Un flou qui inquiète aussi les syndicats de salariés. « Même si menacer de licenciement un employé réfractaire n'était pas le meilleur argument pour le convaincre de se vacciner, ce qui a été voté est très bancal, décrypte Yves Veyrier, secrétaire général de FO. Cette suspension de contrat crée une situation d'insécurité pour le salarié. D'autant que le risque de licenciement n'est pas écarté. »
Sentiment identique à la CFDT : « Même si le texte apparaît plus équilibré, le manque de formalisme autour de la suspension du contrat de travail nous inquiète », reconnaît Marylise Léon, secrétaire générale adjointe à la CFDT.
D'ailleurs, sur BFM, ce lundi, Élisabeth Borne, ministre du Travail, a reconnu un « recul » pour le salarié. Les décrets d'applications permettront-ils de rectifier le tir ? « Non », indique le ministère du Travail, qui estime cependant que les solutions extrêmes avec des suspensions de contrats devraient être peu nombreuses.
Le pass sanitaire s'appliquera-t-il dans les centres commerciaux ?
Les responsables des centres commerciaux sont soulagés : alors que le pass sanitaire devait initialement s'appliquer dans les 344 centres de plus de 20 000 m2, le texte finalement adopté en commission mixte paritaire prévoit un dispositif au cas par cas. Ce sera aux préfets de décider, localement, s'il est nécessaire ou pas. En revanche, partout, l'accès aux biens et services de première nécessité (pharmacies et magasins d'alimentation notamment, situés au sein de ces centres) sera libre.

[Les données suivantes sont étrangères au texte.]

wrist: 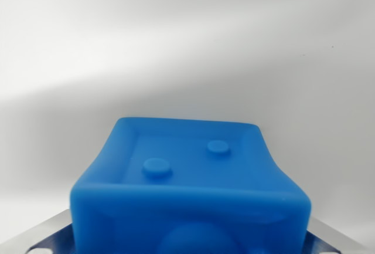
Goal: Stack cube
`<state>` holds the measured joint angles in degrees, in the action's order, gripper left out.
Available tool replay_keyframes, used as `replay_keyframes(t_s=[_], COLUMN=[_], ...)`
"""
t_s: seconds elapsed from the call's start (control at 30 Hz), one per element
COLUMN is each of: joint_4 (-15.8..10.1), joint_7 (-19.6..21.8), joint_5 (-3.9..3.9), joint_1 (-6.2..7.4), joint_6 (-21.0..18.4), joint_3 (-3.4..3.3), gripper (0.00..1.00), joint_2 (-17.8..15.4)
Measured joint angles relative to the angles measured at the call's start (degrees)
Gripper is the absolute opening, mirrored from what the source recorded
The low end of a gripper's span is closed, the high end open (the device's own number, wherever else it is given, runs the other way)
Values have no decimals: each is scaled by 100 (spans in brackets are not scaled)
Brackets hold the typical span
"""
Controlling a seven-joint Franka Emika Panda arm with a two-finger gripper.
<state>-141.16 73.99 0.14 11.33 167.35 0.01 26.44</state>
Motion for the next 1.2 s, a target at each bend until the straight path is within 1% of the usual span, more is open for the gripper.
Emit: replay_keyframes(t_s=[0.67, 0.97, 1.2], joint_4=[-4, -47, -95], joint_7=[0, 0, 0], joint_5=[0, 0, 0], joint_1=[0, 0, 0], joint_6=[-15, -114, -251], joint_3=[0, 0, 0], gripper=[0, 0, 0], joint_2=[-24, -184, -369])
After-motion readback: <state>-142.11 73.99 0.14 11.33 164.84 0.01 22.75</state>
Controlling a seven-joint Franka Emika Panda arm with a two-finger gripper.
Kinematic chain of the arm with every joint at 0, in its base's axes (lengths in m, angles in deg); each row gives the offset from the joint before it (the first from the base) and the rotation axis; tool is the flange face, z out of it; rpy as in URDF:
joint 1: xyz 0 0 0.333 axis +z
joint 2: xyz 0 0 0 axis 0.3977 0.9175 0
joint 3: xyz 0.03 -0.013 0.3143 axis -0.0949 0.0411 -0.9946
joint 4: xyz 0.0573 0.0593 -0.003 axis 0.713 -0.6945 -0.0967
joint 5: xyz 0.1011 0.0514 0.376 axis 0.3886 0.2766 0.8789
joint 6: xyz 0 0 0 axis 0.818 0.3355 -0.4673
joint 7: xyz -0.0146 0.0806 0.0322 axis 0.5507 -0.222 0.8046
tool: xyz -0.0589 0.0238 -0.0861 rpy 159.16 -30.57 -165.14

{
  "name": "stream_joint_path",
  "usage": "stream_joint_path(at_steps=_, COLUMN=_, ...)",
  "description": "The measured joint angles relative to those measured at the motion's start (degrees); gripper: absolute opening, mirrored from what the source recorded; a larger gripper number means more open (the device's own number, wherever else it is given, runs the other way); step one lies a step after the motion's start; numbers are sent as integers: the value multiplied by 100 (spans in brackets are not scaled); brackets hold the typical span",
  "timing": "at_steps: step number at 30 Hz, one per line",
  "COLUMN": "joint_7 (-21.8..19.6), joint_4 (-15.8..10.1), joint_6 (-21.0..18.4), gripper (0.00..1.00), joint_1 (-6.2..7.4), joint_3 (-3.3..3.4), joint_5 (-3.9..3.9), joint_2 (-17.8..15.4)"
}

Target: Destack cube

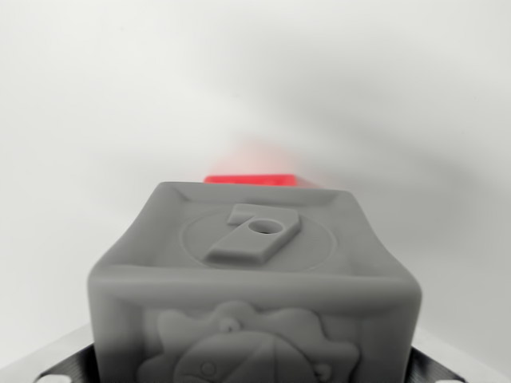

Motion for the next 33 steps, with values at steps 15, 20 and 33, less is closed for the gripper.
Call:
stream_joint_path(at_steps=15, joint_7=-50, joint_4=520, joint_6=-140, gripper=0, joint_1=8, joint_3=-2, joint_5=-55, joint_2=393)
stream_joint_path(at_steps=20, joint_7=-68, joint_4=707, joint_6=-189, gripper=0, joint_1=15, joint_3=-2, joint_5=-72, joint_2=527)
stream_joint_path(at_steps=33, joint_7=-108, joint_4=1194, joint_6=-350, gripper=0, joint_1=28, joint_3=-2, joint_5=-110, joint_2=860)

La liste des centres concernés par le pass sanitaire ne devrait pas être connue, au mieux, avant le week-end prochain. « Et nous attendons également les décrets d'application, afin qu'on nous confirme que seuls les plus grands centres, ceux de plus de 20 000 m2, sont concernés », souligne Gontran Thüring, le délégué général des centres commerciaux (CNCC).
Pour l'ensemble des lieux concernés par le pass, leurs gestionnaires qui ne réaliseraient pas de contrôle pourront être mis en demeure par l'autorité administrative. Puis l'établissement pourra être fermé pour sept jours maximum. En cas de manquement à plus de trois reprises sur 45 jours, le gestionnaire encourt un an d'emprisonnement et 9 000 euros d'amende.
Et pour les autres salariés ?
Pas de pass sanitaire, mais les gestes barrière, comme le port du masque, perdure dans les entreprises ne recevant pas du public. Si le télétravail reste d'actualité pour les salariés qui peuvent y prétendre, les employeurs ont en revanche la main pour faire du sur-mesure avec les représentants des salariés afin d'organiser un retour progressif d'ici septembre.